BroodTables.csv Region NA NA
BroodTables.csv Sub.Region NA NA

Shiny helper apps

Each of the metadata templates can be edited interactively using a Shiny app:

  • edit_attributes() opens a Shiny app that can be used to edit attributes.csv. The Shiny app displays the current attributes table and lets the user fill in an informative description and units (e.g. meters, hectares, etc.) for each variable.
  • edit_access() opens an editable version of access.csv
  • edit_creators() opens an editable version of creators.csv
  • edit_biblio() opens an editable version of biblio.csv

edit_attributes Shiny app

Remember to click on Save when finished editing.

Completed metadata files

The first few rows of the completed metadata tables in this example will look like this:

access.csv has one row for each file

fileName name contentUrl encodingFormat
StockInfo.csv StockInfo.csv NA CSV
BroodTables.csv BroodTables.csv NA CSV
SourceInfo.csv SourceInfo.csv NA CSV

attributes.csv has one row for each variable in each file

fileName variableName description unitText
BroodTables.csv Stock.ID Unique stock identifier NA
BroodTables.csv Species species of stock NA
BroodTables.csv Stock Stock name, generally river where stock is found NA
BroodTables.csv Ocean.Region Ocean region NA
BroodTables.csv Region Region of stock NA
BroodTables.csv Sub.Region Sub.Region of stock NA

biblio.csv is one row containing descriptors including spatial and temporal coverage

title description datePublished citation keywords license funder geographicDescription northBoundCoord eastBoundCoord southBoundCoord westBoundCoord wktString startDate endDate
Compiled annual statewide Alaskan salmon escapement counts, 1921-2017 The number of mature salmon migrating from the marine environment to freshwater streams is defined as escapement. Escapement data are the enumeration of these migrating fish as they pass upstream, … 2018-02-12 08:00:00 NA salmon, alaska, escapement NA NA NA 78 -131 47 -171 NA 1921-01-01 08:00:00 2017-01-01 08:00:00

creators.csv has one row for each of the dataset authors

id name affiliation email
NA Jeanette Clark National Center for Ecological Analysis and Synthesis [email protected]
NA Rich,Brenner Alaska Department of Fish and Game richard.brenner.alaska.gov

Save JSON-LD file

write_spice() generates a json-ld file (“linked data”) to aid in dataset discovery, creation of more extensive metadata (e.g. EML), and creating a website.

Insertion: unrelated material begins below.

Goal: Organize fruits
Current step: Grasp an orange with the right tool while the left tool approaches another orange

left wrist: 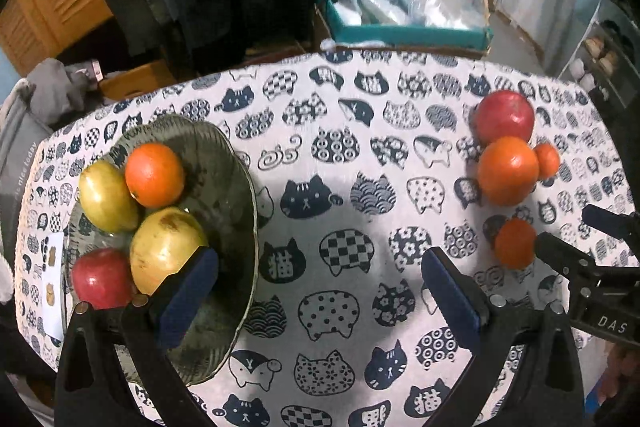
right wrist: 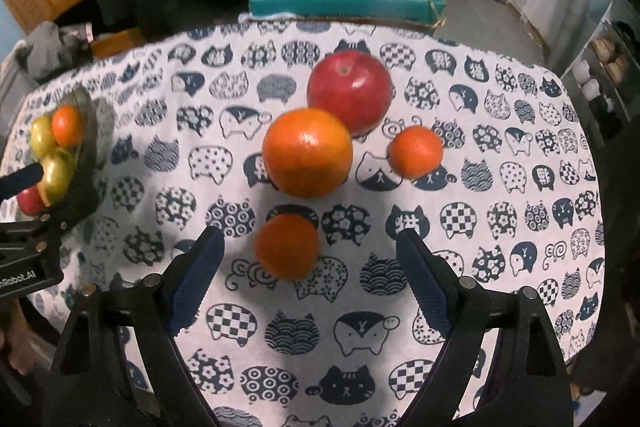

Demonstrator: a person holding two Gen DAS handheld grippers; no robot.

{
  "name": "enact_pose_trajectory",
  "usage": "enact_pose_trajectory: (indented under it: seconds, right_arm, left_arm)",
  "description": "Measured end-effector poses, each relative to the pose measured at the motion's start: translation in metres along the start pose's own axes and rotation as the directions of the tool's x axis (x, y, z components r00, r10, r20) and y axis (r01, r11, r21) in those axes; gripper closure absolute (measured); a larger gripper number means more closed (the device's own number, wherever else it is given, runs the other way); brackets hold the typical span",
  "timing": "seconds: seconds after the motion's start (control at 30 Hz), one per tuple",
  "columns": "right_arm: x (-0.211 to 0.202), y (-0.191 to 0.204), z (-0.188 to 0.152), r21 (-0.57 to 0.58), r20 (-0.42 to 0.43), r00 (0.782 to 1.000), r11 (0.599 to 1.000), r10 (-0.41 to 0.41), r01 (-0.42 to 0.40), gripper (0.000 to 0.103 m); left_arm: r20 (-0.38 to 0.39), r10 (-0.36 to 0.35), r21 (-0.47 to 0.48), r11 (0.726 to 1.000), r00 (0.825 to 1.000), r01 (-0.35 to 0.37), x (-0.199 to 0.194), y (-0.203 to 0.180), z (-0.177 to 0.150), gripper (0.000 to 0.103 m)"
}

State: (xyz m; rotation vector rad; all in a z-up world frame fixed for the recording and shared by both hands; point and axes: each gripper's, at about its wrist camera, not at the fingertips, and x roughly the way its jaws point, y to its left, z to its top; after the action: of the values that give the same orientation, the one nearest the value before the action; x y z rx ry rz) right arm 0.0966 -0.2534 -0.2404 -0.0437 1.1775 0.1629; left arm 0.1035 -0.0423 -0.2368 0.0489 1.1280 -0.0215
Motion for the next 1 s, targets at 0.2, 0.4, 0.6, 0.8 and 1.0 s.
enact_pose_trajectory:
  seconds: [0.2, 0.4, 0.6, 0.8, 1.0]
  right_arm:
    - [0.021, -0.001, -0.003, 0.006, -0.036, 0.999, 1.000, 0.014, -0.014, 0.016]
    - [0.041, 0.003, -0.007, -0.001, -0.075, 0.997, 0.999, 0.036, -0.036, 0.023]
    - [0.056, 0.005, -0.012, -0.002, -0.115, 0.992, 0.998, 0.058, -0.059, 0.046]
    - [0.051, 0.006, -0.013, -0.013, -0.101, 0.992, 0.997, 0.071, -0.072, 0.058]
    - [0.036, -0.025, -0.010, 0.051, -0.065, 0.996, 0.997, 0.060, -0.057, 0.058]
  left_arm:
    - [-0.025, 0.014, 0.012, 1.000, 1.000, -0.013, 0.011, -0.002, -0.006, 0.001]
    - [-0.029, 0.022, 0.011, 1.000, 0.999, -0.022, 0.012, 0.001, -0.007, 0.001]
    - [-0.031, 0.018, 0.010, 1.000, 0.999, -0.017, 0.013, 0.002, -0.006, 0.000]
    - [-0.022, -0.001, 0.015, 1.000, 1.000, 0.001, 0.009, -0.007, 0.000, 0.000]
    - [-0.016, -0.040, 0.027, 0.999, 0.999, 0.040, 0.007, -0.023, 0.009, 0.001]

Here’s a view of the dataspice.json file of the example data:

listviewer pack output showing an example dataspice JSON file

Build website

  • build_site() creates a bare-bones index.html file in the repository docs folder with a simple view of the dataset with the metadata and an interactive map. For example, this repository results in this website

dataspice-website

Convert to EML

The metadata fields dataspice uses are based largely on their compatibility with terms from Schema.org. However, dataspice metadata can be converted to Ecological Metadata Language (EML), a much richer schema. The conversion isn’t perfect but dataspice will do its best to convert your dataspice metadata to EML:

library(dataspice)

# Load an example dataspice JSON that comes installed with the package
spice <- system.file(
  "examples", "annual-escapement.json",
  package = "dataspice"
)

# Convert it to EML
eml_doc <- spice_to_eml(spice)
#> Warning: variableMeasured not crosswalked to EML because we don't have enough
#> information. Use `crosswalk_variables` to create the start of an EML attributes
#> table. See ?crosswalk_variables for help.
#> You might want to run EML::eml_validate on the result at this point and fix what validations errors are produced. You will commonly need to set `packageId`, `system`, and provide `attributeList` elements for each `dataTable`.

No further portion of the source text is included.